The three episodes aired over the span of 11 days here in the U.K., each of them pulling in about a third of the British viewing public and millions more abroad, through legal means or otherwise. Moffat wanted an “event,” and he got it, three times over. It felt like every British person on my Twitter feed had a 140-character review. Public opinion appeared to sway wildly from week to week, and newspapers seemed to be hunting for controversy, publishing positive reviews and then countering them with takedown pieces, highlighting the most polarizing voices and muting more nuanced views. They do that with everything these days, you say. They’re just looking for clicks. Yes: we are in agreement! But there is something to be said for placing so much anticipatory weight on a television show: nothing can be all things to all people, and Sherlock felt smothered by the weight of nine million expectations. Tons of people loved it, and were put off by negative criticism; tons of others threw up their hands and said, “This is not what I signed up for. This is not my show.” Others still urged people to calm down: it’s just a TV show after all. But to say this diminishes the importance of storytelling in our lives, in whatever mode. It’s hard not to get invested in stories, and in characters, that we love. That’s what people do.

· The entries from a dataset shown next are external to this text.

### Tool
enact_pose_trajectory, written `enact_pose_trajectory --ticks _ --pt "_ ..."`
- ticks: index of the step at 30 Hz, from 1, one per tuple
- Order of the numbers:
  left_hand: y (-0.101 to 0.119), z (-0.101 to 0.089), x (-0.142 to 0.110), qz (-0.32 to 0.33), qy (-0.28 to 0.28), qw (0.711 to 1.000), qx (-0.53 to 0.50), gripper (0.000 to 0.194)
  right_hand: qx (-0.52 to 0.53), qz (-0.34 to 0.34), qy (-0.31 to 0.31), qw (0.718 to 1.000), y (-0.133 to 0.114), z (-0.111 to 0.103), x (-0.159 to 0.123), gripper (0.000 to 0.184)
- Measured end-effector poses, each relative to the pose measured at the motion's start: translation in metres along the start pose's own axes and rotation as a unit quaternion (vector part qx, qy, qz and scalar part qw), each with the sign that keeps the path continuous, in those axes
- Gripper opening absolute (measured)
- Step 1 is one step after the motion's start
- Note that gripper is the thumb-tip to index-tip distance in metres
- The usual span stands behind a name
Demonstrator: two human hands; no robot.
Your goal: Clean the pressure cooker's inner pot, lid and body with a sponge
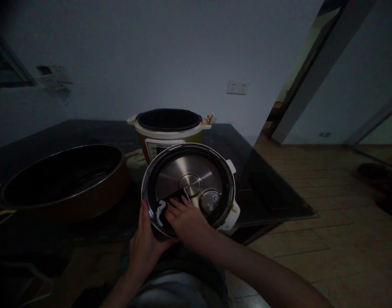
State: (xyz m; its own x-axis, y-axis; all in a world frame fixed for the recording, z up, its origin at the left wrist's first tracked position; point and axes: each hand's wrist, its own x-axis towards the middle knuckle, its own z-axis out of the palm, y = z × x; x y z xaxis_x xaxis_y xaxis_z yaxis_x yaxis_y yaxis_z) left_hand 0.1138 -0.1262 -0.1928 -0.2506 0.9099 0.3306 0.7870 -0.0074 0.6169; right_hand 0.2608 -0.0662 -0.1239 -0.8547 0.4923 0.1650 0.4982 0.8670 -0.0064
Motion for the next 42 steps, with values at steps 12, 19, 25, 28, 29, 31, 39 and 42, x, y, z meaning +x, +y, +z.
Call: enact_pose_trajectory --ticks 12,19,25,28,29,31,39,42 --pt "0.000 -0.001 -0.001 0.004 0.005 1.000 0.017 0.135 -0.093 0.025 -0.067 0.993 0.010 -0.026 -0.054 0.013" --pt "0.002 -0.002 -0.001 0.002 -0.002 1.000 0.011 0.135 -0.102 0.008 -0.087 0.991 0.021 -0.041 -0.057 0.016" --pt "0.001 -0.002 -0.001 0.013 -0.007 1.000 0.008 0.132 -0.008 0.083 0.042 0.996 0.037 -0.066 -0.064 0.039" --pt "0.002 -0.003 -0.001 0.018 -0.004 1.000 0.009 0.133 -0.059 0.076 0.124 0.988 0.046 -0.066 -0.067 0.040" --pt "0.002 -0.003 -0.001 0.019 -0.002 1.000 0.009 0.133 -0.085 0.065 0.126 0.986 0.048 -0.063 -0.068 0.038" --pt "0.003 -0.003 0.000 0.016 0.000 1.000 0.011 0.133 -0.129 0.045 0.103 0.985 0.047 -0.052 -0.069 0.032" --pt "0.003 -0.003 0.000 0.016 -0.003 1.000 0.023 0.133 -0.185 0.107 0.055 0.975 0.034 -0.028 -0.070 0.034" --pt "0.003 -0.003 0.000 0.017 -0.004 1.000 0.024 0.132 -0.142 0.105 0.050 0.983 0.042 -0.041 -0.066 0.037"
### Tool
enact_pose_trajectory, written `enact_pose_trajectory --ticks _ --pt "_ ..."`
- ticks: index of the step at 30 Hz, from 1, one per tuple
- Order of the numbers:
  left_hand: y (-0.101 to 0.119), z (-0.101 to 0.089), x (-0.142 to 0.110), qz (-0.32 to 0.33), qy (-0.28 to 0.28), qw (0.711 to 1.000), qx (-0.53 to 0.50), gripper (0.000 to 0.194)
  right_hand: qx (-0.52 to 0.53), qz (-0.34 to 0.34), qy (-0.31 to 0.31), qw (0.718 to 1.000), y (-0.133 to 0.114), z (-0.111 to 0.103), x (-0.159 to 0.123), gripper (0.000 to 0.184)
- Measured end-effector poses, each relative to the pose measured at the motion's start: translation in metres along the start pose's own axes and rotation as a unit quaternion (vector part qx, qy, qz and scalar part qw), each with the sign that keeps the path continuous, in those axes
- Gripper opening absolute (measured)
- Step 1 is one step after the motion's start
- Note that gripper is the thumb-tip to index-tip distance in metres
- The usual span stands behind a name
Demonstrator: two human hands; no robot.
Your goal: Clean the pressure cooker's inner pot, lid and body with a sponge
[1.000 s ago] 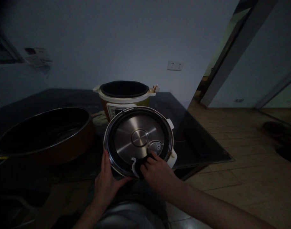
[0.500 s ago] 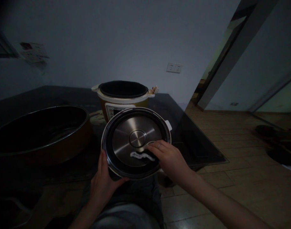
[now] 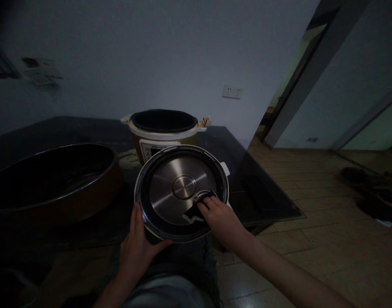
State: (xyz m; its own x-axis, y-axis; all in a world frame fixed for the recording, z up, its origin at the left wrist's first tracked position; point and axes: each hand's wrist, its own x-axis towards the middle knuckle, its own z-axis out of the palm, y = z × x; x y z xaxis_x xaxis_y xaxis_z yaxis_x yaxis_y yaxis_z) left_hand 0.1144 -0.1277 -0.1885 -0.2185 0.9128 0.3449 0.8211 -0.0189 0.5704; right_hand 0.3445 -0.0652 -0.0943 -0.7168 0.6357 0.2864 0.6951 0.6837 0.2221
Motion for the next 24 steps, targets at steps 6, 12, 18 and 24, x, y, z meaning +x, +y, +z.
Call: enact_pose_trajectory --ticks 6,12,18,24 --pt "0.000 0.000 0.000 -0.003 0.003 1.000 0.002 0.132 0.008 0.018 0.098 0.995 0.023 -0.018 0.011 0.044" --pt "-0.002 0.003 0.000 -0.003 0.010 1.000 -0.009 0.134 -0.058 -0.024 0.025 0.998 0.007 0.009 -0.003 0.041" --pt "0.000 0.002 0.000 -0.016 -0.003 1.000 -0.015 0.134 0.081 0.044 0.079 0.993 0.020 -0.020 -0.006 0.059" --pt "-0.001 0.001 -0.001 -0.012 -0.008 1.000 -0.024 0.127 0.006 0.046 0.237 0.970 0.055 -0.037 0.032 0.049"
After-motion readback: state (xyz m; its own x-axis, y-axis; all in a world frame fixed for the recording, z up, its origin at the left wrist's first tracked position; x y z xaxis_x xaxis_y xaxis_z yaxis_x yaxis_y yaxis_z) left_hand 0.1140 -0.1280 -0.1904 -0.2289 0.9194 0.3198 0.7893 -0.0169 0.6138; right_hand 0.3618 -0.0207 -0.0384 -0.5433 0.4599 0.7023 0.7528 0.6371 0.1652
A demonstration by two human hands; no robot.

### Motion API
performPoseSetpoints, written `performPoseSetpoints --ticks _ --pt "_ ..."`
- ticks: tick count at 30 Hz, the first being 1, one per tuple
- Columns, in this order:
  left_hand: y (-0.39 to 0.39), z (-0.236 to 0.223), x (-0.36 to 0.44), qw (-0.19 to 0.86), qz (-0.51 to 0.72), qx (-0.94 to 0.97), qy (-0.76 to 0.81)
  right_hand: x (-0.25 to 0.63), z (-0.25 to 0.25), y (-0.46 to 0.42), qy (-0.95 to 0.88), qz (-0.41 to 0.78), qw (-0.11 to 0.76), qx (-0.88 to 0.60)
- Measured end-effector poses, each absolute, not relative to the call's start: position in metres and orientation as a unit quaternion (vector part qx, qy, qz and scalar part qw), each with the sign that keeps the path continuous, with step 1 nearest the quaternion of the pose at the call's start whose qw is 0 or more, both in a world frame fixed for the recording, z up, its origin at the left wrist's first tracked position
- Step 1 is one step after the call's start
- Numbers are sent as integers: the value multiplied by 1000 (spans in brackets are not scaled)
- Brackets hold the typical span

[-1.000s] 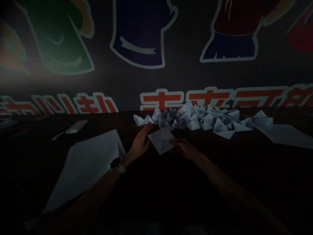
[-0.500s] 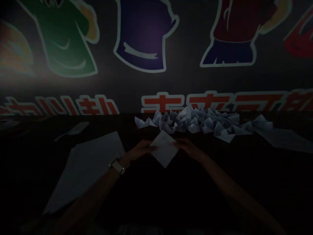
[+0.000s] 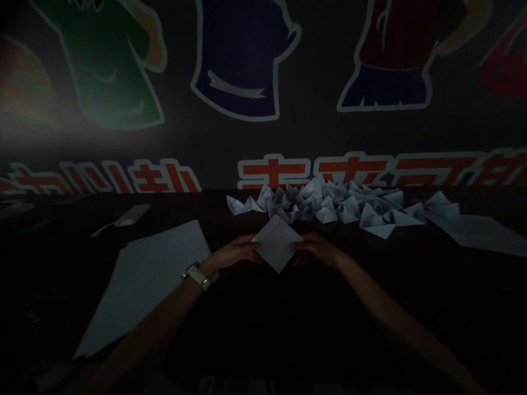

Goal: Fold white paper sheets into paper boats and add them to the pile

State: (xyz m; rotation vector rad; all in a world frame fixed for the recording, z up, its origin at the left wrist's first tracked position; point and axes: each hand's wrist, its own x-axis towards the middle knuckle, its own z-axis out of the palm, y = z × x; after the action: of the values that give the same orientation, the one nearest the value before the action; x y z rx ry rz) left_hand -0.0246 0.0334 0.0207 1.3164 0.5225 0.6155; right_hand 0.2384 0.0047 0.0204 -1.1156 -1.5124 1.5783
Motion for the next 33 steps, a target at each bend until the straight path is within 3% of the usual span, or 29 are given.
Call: performPoseSetpoints --ticks 10,19,28,33 --pt "41 17 -28 748 279 558 227 235 12 12 -496 649 392 -424" --pt "39 15 -30 716 315 587 208 238 12 9 -531 625 421 -386" --pt "26 11 -2 699 396 547 235 215 7 5 -567 462 548 -406" --pt "15 0 14 645 376 597 295 203 6 -3 -646 388 517 -405"
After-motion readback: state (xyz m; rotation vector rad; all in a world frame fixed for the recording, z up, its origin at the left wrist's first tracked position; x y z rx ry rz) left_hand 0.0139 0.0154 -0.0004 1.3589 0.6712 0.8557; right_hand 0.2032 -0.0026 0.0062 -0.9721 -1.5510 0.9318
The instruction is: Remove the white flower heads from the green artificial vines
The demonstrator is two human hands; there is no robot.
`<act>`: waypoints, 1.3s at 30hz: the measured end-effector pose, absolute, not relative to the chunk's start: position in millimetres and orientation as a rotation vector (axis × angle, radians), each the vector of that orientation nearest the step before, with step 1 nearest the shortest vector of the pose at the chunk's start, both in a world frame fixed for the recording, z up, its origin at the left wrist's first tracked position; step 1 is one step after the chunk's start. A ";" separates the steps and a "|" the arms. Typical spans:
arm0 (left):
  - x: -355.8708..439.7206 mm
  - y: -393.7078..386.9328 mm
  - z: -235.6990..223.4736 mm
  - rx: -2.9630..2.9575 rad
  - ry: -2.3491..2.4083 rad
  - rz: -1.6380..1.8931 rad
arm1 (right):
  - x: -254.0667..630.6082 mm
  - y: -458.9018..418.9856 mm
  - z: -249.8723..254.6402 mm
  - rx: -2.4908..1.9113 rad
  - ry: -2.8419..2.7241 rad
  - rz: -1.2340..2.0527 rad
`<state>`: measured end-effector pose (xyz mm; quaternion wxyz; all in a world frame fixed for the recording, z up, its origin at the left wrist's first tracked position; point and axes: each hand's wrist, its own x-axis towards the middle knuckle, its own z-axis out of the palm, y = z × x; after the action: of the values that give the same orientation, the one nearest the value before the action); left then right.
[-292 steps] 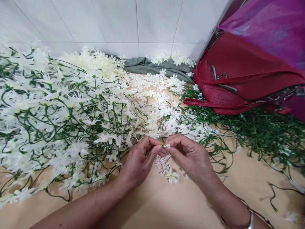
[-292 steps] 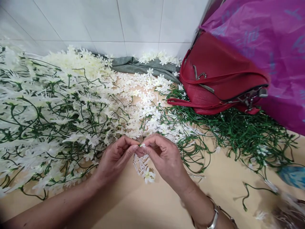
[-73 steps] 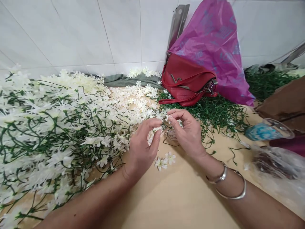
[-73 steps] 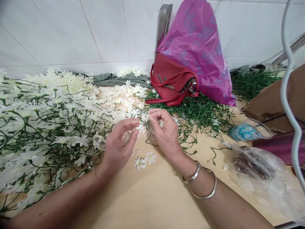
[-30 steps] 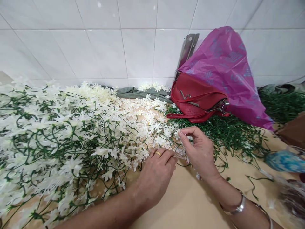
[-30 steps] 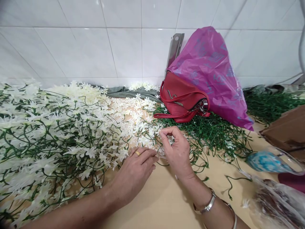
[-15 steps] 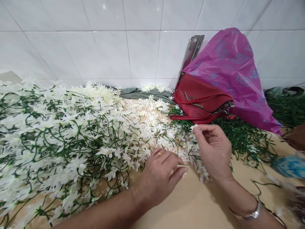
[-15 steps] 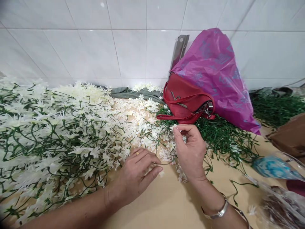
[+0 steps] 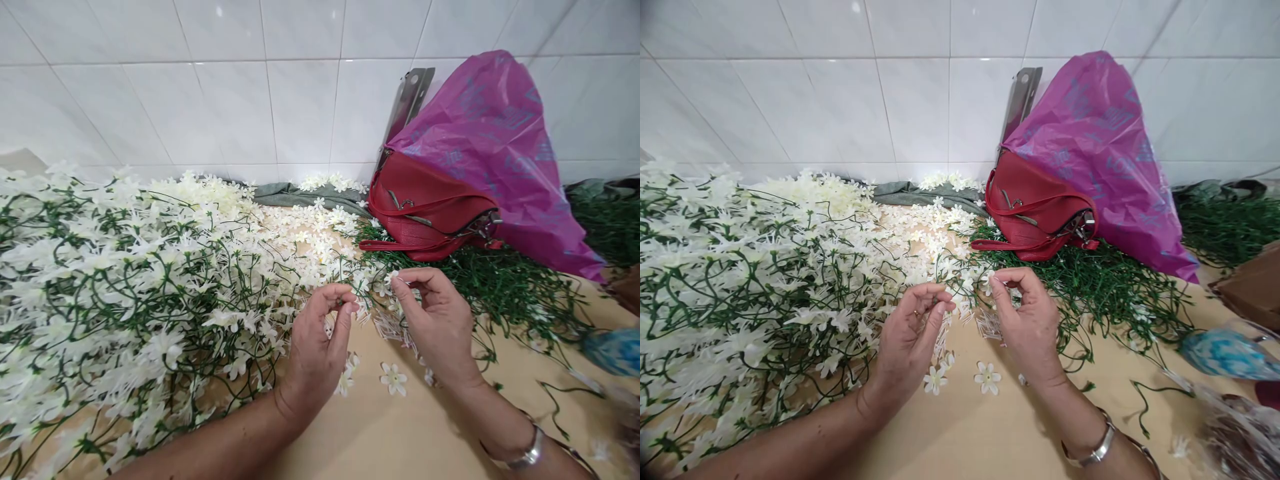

(It’s worth noting here that a lot of fan communities are most vocally female, and I don’t think that the Sherlock fan community is any exception. It felt like there was a special criticism being leveled at female fans of Sherlock, “silly fangirls,” that sort of thing, dismissed as a group of people who like watching Benedict Cumberbatch ruffle his hair (c’mon guys, this is clearly all humans, ever) or people who welcomed the fair amount of screen time being devoted to character development in these three episodes. Somehow these were female desires being imposed, despite the three men writing the scripts. There’s an analogy in here to modern fiction, in men refusing to read books marked as feminine in some way, that sort of thing, but I can hold onto that one for another day.)
I get invested in this stuff too, certainly; fictional characters from both high and low culture have always occupied prime seats in my mind (palace). In the end, these are just stories, which is what we’re after most of all, I suppose — a way to contextualize our own stories, the ones we tell ourselves to make sense of things. Anything that’s both beloved and serialized has to deal with the disconnect between the stories that its creators want to tell and the stories that fans, from the casual on up to the obsessive, want to see. For me, I suppose it’s like any addiction — I’m so grateful for everything we get, and then, when the dust settles, I just want to see more.